Так, словно хочет сожрать.
Так, словно в этой постели нет никаких запретов.
Так, словно она – всё, что у него есть.
«И что удивительного, что о тебе грезят все бабёнки в этой чёртовой Школе?! Если ты всегда смотришь так и трахаешь так, как ты это делаешь, то я теперь не представляю, возможно ли будет однажды сказать тебе «Нет»…».
А потом он ускорился, сдавливая кулак с накрученным хвостом, облизывая и вжимая палец в её непризнанную задницу и вставляя язык в послушно распахнутый только для него рот.
«Бля… класснаягрязнаяуокер… нравится быть заполненной мной во всех дырках?.. Потому что я. Просто. Не выдержу. Слишком долго. Кончу и кончусь в тебе и уже никогда не восстану…».
Он чувствует её на руках, на лице, на пальцах и перемещает ладонь с ягодиц на клитор, нарочито медленно двигаясь по этой крошечной выпуклой точке.
Слегка отрывается от губ, чтобы что-то такое зашептать, от чего кончики девичьих ушей розовеют. И Виктория способна лишь бессвязно думать, что его член и вот это всё его остальное – самое правильное, самое офигеть какое настоящее, что случалось с ней за двадцать один год.
И если для такого надо умереть, она согласна повторить.
На этот раз Вики финиширует первая. Задыхаясь ему в рот, говорит то, чему не учат в институтах благородных девиц, пока он облизывает её подбородок и кусает за щёчку, не прекращая движений натренированным телом.
А потом выходит вдруг также резко, как вставлял в неё, разворачивает к себе и буквально подминает между своих ног, чтобы она оказалась на спине.
– Я хочу кончить на твоё красивое лицо. – Взгляд его возбуждённо темнеет. Крылья за спиной трепещут.

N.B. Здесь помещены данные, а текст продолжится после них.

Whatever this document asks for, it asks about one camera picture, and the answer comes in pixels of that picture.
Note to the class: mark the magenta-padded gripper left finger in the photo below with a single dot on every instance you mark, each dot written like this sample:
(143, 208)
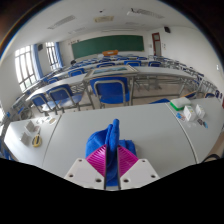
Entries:
(81, 171)

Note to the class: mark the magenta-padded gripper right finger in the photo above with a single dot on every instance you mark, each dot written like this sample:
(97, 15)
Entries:
(141, 171)

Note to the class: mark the blue terry towel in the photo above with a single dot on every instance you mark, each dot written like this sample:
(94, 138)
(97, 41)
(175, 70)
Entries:
(113, 133)

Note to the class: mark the yellow tape roll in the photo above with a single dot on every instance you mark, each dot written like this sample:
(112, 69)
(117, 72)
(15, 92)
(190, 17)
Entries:
(36, 145)

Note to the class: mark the colourful small cards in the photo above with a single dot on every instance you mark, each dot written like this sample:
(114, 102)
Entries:
(46, 120)

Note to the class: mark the green and white box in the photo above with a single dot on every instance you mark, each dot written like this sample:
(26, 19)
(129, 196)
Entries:
(180, 103)

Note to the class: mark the blue classroom chairs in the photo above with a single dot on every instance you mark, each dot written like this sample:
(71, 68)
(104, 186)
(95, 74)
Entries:
(111, 90)

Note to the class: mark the grey classroom desks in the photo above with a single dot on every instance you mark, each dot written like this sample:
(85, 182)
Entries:
(110, 70)

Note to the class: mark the large bright window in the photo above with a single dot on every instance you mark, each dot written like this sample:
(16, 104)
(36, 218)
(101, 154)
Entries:
(24, 68)

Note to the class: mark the blue curtain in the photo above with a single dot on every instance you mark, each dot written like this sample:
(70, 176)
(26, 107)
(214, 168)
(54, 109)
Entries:
(59, 55)
(37, 61)

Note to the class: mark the narrow bright window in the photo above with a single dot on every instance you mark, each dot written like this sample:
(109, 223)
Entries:
(50, 55)

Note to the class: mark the orange lectern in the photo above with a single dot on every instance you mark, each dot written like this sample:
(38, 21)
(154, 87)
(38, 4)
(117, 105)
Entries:
(110, 53)

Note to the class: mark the brown door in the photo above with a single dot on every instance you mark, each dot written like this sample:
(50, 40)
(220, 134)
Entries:
(156, 45)

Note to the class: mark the green chalkboard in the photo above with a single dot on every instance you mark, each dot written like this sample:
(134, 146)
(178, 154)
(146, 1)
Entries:
(106, 46)

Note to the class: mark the ceiling lights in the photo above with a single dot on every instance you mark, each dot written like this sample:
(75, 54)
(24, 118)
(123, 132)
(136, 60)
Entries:
(61, 21)

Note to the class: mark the white ceiling projector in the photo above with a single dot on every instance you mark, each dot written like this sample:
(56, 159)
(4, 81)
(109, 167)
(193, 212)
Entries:
(133, 12)

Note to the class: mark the black wall speaker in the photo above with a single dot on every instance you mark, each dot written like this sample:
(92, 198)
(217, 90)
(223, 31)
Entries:
(167, 29)
(40, 47)

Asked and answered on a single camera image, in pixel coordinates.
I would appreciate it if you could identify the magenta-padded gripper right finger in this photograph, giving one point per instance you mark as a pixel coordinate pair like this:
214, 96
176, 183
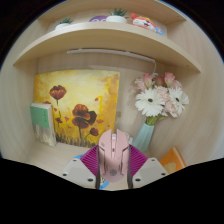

Вместо согласия она распахивает глаза и, совсем как те дамочки в порнушке, высовывает язык, подставляя его и подставляясь.
«Какой ты в пизду ангелок, а?.. Ёбанный суккуб… лучшая в мире шлюха… хуева обманщица… врушка… какая же ты врушка, Уокер!», - всего пара движений собственной ладони по члену, и он так красиво кривит рот в стоне, смешанном с рычанием, спуская всё на её губы, скулы и подбородок, что Вики невольно им любуется и даже завидует – нечестно быть таким прекрасным каждую чёртову секунду каждого чёртового мгновения.
Так символично. И так забавно. Ведь ровно тоже самое Люцифер сейчас думает и о ней, падая рядом. Уже даже не в состоянии ненавидеть себя, её и всё, что они создают из плоти, влаги и своих трущихся тел.
И снова неясно, сколько времени лежат вот так вот – он, уткнувшийся ей в ложбинку на шее, и она, стирающая простынёй следы всех трахнутых ими правил, - может мгновение, а может вечность.
Еле переводя дыхание.
С шумом втягивая, всасывая густой, пропитанный сексом воздух спальни.
– Мими курит? – Мужчина нехотя сползает с кровати. – Потому что я – да.
– В её тумбочке. – Уокер всё ещё приходит в себя.
Садится, глядя, как возмутительный, идеальный, голый бунтарь шмонает чужой ящик, обнаруживает пачку сигарет и залезает на подоконник с кошачьей грацией. Будто всю жизнь тренировался голышбой сидеть в чужих окнах.
– Что? – Она пялится, пауза затягивается и Люциферовы нервы сдают.
– У тебя татуировки светятся. – Девушка свешивает ноги с края кровати и прикидывает, как скоро вернётся способность их сдвигать, и когда опорно-двигательный аппарат восстановится.
– Потому что мне хорошо.
– Это такой демонический скил? – Пожалуй, про «ходить» пока и думать рано. – И во сколько лет он проявляется?
«В сегодня лет, Уокер. В сегодня лет! Представляешь, до чего мы с тобой дошли… Можешь только помыслить, что происходит?.. Потому что я – нет. И если хоть кто-то из нас сумеет это объяснить… разложить по ебаным полочкам так, что мне не придётся проваливаться в самые кошмарные глубины Преисподней, я буду ему благодарен… Но откуда тебе знать, когда ты сидишь и болтаешь своими тощими, лучшими на всём свете ногами, словно всё это просто очень хорошая ёбля. Охуенная секс-минутка с сокурсником!».
– Когда ты вспомнила? – Он перекинул сигарету в уголок рта и проигнорировал её вопрос.
– Когда ты меня поцеловал. – Вики откинулась на кровати на ладонях и потянулась, мурча. – В том месте, откуда спас.
– Я понял. – Если она ещё раз т а к сделает, он с ней ещё раз в с ё сделает. – Я тоже там был.
На Люцифера волнами накатывало осознание. И, внезапно, он оценил картину случившегося с иного ракурса.
Её губы.
Её охуевшие глаза.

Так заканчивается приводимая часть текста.